For all this – the stench of diesel and the promise of a long-deferred finality – the book is the funniest and most comprehensible of the four novels. That’s because so much of Baron Wenckheim’s Homecoming is actually a rather nimble freewheeling polyphonic satire of small-town hypocrisy. The bumbling efforts of the mayor and his cronies to clean up the town before the baron arrives has the sprightliness of an ensemble farce, full of baffled peasants and petty officials bumping into one another and getting nothing right.
The orphans have been moved out of the dilapidated chateau. The homeless have been swept up and hidden in the old folks’ home. An ornate four-horse trap has been acquired to meet the baron at the train station. And a gang of neo-Nazi bikers has agreed to join the local folk choir for a rendition of “Don’t Cry for Me Argentina”.
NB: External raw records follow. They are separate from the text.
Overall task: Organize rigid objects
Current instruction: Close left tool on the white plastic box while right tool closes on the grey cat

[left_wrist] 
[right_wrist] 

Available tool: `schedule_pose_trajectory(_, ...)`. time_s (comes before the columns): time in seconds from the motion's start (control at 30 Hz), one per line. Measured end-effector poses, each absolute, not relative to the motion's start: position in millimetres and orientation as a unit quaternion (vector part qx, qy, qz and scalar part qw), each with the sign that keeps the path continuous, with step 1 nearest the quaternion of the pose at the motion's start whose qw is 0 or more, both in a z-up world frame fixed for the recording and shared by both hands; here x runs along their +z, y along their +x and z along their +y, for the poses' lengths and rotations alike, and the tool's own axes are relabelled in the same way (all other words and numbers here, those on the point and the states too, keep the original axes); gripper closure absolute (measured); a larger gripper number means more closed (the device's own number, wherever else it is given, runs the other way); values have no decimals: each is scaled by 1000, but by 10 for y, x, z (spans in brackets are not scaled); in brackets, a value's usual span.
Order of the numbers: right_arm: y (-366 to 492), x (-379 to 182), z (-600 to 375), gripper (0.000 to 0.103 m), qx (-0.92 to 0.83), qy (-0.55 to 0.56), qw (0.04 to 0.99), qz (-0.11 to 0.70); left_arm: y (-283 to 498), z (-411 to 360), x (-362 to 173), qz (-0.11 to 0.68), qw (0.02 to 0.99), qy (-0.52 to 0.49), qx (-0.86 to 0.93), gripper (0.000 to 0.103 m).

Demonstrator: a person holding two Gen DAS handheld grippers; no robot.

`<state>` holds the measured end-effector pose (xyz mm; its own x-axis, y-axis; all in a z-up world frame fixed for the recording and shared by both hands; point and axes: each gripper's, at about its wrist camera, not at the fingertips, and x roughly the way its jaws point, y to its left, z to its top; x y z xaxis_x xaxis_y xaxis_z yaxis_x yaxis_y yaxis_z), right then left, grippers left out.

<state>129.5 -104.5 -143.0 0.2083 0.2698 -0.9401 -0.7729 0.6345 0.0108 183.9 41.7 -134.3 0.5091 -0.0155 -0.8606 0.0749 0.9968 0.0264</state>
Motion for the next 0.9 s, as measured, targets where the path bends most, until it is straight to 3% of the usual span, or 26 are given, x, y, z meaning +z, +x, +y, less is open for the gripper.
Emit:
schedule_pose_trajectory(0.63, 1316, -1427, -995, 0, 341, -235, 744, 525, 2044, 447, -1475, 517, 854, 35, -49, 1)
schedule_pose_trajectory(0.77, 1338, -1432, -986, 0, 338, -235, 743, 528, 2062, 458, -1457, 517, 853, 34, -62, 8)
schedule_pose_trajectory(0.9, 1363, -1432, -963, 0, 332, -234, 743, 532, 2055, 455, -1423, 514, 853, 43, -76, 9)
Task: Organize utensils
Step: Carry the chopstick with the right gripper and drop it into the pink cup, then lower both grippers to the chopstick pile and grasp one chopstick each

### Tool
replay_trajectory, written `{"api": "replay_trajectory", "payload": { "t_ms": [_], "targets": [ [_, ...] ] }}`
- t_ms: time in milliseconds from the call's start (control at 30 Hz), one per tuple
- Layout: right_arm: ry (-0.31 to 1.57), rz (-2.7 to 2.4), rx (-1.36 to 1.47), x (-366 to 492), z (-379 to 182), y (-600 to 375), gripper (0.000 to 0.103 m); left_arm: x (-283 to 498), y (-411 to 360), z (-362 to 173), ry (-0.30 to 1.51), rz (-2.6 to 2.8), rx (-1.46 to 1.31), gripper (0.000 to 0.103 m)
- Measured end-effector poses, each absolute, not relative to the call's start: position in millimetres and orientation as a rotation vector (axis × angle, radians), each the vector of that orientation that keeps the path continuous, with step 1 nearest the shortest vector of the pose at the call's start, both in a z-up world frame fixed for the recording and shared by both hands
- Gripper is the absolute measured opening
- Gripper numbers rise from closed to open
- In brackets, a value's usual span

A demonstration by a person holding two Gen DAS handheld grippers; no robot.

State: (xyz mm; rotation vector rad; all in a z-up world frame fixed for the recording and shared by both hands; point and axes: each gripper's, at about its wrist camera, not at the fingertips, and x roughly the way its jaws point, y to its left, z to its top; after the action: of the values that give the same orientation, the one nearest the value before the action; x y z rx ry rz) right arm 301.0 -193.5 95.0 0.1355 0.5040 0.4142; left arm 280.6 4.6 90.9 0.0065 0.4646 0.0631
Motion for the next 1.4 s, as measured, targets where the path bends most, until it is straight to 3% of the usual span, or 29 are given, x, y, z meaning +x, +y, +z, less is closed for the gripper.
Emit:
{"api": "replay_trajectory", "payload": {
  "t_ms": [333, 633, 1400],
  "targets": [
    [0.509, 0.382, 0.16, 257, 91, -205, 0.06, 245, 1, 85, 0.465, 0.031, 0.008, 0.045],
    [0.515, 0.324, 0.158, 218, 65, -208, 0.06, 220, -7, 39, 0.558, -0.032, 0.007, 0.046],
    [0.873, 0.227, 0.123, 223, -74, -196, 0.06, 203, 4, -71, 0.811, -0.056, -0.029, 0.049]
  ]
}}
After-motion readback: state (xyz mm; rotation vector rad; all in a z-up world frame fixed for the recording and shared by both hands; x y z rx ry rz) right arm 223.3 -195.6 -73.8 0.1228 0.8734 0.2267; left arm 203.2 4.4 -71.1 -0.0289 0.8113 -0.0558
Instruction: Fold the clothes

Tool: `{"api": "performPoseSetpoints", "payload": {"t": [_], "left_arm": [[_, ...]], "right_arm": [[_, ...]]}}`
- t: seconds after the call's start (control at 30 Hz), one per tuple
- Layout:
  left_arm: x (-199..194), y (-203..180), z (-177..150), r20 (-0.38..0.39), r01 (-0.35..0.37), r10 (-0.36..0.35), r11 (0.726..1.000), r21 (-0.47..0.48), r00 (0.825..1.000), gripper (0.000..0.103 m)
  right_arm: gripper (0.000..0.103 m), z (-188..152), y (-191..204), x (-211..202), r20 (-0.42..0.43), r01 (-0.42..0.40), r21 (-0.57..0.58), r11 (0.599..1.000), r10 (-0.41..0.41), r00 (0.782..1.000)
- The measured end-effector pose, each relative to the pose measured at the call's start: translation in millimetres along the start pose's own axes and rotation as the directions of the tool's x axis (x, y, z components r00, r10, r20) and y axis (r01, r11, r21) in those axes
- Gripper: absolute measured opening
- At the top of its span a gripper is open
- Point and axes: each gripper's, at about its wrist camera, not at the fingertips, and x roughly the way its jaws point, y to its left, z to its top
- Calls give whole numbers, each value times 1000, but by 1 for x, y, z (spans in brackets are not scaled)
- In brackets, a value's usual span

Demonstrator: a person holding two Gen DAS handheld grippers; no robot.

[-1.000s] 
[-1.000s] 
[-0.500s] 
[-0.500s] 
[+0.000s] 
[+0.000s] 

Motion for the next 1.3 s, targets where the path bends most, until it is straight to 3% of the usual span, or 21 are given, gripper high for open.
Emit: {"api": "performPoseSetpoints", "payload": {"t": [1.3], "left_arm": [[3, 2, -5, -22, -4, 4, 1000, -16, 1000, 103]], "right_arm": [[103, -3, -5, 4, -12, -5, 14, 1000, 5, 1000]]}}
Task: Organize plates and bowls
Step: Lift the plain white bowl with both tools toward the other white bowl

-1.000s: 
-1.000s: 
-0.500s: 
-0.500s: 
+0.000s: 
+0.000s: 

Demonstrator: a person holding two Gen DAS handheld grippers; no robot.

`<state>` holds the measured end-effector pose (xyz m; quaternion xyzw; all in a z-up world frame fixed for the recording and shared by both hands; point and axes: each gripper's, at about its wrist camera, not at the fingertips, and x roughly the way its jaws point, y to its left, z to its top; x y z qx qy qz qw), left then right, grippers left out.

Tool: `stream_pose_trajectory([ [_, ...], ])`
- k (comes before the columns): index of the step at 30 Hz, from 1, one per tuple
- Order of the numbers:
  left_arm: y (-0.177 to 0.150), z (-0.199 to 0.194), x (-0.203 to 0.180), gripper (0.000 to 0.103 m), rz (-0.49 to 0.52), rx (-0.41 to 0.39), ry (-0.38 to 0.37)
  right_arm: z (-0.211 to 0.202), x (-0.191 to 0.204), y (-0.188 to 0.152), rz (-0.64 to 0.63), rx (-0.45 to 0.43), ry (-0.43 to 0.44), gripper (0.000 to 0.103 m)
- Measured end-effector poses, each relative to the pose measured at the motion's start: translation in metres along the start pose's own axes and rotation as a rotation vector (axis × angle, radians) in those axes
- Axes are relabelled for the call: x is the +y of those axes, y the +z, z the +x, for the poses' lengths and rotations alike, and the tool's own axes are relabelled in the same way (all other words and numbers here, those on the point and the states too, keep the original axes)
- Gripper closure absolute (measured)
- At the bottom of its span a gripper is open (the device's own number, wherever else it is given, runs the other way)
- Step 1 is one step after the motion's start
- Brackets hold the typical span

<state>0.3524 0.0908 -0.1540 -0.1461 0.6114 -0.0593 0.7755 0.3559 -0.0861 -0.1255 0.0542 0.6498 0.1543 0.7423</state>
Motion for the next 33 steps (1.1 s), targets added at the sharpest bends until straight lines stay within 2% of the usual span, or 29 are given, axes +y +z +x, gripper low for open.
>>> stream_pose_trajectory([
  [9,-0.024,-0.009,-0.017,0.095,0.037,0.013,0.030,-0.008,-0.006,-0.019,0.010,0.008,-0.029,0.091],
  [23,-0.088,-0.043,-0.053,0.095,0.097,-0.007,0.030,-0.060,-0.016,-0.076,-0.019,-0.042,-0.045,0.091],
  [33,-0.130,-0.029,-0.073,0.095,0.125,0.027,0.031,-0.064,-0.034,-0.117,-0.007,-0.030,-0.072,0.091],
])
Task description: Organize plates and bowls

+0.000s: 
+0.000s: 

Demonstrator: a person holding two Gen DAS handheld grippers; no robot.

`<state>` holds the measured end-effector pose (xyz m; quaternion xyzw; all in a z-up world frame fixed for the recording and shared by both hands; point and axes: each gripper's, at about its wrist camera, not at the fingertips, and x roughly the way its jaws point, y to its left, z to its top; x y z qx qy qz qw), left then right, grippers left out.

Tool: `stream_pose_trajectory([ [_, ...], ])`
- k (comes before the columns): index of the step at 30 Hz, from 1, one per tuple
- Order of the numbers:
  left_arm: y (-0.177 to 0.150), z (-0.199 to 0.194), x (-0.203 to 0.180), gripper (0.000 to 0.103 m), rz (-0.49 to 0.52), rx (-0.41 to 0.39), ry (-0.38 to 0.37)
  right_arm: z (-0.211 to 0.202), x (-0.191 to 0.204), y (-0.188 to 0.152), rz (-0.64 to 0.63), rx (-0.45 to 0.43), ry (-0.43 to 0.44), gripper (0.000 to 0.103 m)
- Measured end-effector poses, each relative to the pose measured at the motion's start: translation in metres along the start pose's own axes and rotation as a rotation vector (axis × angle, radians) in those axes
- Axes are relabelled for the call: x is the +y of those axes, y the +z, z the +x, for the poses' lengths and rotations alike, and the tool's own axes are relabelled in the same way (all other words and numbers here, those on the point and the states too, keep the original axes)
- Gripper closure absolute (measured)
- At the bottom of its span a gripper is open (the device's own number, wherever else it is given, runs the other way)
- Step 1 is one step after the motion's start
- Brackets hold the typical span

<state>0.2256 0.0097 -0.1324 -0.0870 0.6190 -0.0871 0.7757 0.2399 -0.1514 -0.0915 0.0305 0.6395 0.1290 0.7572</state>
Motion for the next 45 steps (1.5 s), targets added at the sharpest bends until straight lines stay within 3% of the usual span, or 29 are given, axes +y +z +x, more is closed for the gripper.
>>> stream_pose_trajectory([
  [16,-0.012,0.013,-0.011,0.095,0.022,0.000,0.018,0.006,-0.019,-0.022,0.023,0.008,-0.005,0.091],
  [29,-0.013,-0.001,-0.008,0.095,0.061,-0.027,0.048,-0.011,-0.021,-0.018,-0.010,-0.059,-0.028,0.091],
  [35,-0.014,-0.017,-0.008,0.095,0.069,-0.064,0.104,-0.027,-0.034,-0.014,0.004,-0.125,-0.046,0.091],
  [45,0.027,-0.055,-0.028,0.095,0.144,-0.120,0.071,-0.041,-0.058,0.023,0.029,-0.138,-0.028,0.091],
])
Meanwhile, the baron – confused and withdrawn – is interested only in the whereabouts of his childhood sweetheart, a woman he has dreamed of for more than half a century. This leads to a grotesque but hilarious encounter in which the baron fails to recognise the woman because she is no longer the same age as in the pale photograph he keeps next to his heart.
And behind it all there is the feeling of some horrific judgement slouching towards the town. The creator, we are told in a cryptic prologue, has lost patience with his creation. He yearns only for an end to this extravagant parody of a funeral march.
It’s no wonder that Krasznahorkai has a large and devoted international following. Yes, his writing has its rigours and demands, with those sprawling sentences plunging page after page, its oppressive fugues, meshed and cross-meshed. But at a time when catastrophist anxiety about the fate of the planet is so much a part of our everyday affective experience, Krasznahorkai might be – and this is a terrible thing to say about an artist hailed by such mavens of difficulty as Sontag and Sebald – the most relevant and relatable of all contemporary writers.